The new finding came about when Amnon Marinov of the Hebrew University of Jerusalem led a team that analysed a purified solution of thorium (element 90) by running it through a mass spectrometer, which can measure the mass of individual atoms.

The thorium should have an atomic mass close to 232 (including neutrons), but the team saw a handful of counts with a much greater mass - just over 292, which is heavier than any known atom.

Though Marinov considered the possibility that hydrocarbon molecules from oil used in the experimental apparatus might have caused the signal, the tests found no contamination.

"Every molecule that can be found in the lab has slightly lower mass," Marinov told New Scientist. "Instead, mass could fit element 122, in a variety, or isotope, containing 170 neutrons; or possibly element 124, in an isotope with 168 neutrons," he added.

Calculations show that both of these isotopes should be very unstable, undergoing some form of radioactive decay in a matter of nanoseconds.
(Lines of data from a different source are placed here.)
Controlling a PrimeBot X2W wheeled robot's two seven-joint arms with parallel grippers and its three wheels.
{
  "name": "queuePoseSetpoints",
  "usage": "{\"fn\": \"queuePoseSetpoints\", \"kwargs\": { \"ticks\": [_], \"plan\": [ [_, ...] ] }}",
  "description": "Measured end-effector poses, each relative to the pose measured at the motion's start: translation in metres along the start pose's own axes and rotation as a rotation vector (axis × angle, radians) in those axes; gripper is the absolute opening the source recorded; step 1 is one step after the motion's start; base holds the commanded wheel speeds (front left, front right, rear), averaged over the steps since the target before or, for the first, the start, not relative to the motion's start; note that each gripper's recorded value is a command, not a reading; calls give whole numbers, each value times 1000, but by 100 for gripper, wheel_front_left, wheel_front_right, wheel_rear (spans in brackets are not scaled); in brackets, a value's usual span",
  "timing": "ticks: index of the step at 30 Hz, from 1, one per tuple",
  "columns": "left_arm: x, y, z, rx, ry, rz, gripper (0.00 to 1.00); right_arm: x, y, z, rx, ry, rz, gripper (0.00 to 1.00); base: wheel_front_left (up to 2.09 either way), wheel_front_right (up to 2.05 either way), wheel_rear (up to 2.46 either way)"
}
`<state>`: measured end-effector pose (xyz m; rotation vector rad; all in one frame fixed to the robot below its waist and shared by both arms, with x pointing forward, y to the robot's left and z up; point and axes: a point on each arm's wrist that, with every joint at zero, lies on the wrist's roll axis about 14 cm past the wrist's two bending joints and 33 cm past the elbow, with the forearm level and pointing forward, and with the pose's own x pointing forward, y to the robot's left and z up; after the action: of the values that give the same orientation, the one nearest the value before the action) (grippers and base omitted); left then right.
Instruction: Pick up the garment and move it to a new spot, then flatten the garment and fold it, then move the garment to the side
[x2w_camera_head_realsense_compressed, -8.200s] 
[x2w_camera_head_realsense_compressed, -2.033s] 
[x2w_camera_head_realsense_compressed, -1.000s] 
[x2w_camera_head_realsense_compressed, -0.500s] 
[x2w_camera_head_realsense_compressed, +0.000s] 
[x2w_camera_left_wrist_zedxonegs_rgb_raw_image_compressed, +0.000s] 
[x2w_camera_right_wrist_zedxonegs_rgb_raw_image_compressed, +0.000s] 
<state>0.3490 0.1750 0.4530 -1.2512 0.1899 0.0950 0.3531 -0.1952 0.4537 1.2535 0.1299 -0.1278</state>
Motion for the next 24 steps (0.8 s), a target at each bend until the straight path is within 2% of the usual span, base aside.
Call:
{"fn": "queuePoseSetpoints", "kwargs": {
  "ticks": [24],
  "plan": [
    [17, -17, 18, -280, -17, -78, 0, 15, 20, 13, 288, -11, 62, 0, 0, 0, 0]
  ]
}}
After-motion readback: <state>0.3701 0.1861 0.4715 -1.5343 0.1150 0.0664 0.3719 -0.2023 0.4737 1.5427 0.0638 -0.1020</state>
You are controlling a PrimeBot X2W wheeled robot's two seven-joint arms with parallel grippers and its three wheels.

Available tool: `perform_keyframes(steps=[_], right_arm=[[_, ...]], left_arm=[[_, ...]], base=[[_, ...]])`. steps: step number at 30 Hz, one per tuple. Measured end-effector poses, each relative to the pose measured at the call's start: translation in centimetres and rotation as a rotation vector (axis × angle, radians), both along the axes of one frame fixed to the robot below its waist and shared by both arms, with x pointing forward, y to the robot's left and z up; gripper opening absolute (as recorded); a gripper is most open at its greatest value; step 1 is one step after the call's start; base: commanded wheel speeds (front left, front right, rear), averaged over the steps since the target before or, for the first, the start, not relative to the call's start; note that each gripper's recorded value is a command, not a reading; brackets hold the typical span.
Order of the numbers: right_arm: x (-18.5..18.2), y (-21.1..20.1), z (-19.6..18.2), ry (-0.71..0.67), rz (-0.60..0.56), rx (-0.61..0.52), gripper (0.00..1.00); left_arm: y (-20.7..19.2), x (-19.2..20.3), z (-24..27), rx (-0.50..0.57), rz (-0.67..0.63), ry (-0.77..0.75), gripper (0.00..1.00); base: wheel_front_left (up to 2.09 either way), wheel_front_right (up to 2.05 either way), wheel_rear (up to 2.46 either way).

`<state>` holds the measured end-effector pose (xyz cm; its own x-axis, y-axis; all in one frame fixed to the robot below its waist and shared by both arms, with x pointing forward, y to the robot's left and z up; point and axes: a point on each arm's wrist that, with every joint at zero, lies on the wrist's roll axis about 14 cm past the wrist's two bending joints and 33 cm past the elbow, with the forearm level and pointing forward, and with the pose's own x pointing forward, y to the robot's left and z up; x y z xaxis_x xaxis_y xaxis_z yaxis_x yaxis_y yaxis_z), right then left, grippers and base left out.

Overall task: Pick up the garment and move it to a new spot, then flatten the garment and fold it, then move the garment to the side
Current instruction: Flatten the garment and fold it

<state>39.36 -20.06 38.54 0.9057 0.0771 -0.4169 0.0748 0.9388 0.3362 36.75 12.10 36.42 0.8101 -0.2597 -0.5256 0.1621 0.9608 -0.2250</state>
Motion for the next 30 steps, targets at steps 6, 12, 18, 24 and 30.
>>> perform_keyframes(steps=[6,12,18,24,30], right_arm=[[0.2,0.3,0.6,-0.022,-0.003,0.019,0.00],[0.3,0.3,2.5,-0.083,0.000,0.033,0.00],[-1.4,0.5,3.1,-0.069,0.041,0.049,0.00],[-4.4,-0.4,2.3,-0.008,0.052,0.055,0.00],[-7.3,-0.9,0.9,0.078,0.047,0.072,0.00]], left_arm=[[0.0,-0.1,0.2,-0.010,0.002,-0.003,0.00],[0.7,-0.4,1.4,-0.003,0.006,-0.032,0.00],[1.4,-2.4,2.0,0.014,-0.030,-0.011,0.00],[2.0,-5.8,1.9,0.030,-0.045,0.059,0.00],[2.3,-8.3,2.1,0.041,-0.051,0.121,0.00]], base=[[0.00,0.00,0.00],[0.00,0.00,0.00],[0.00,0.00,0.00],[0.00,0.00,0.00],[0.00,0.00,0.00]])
So Marinov suggests that the nucleus could be in a particular kind of excited state - highly deformed and spinning, which he believes could last much longer.

If even this faint trace of the stuff remains after 4.5-billion years in Earth's rocks, it would have to have a half-life greater than 100 million years.

If a very stable superheavy isotope does exist, it is likely to contain more neutrons than the one claimed by Marinov's group, which has 170. An "island of stability" is thought to exist around isotopes with 184 neutrons, but none have yet been synthesised.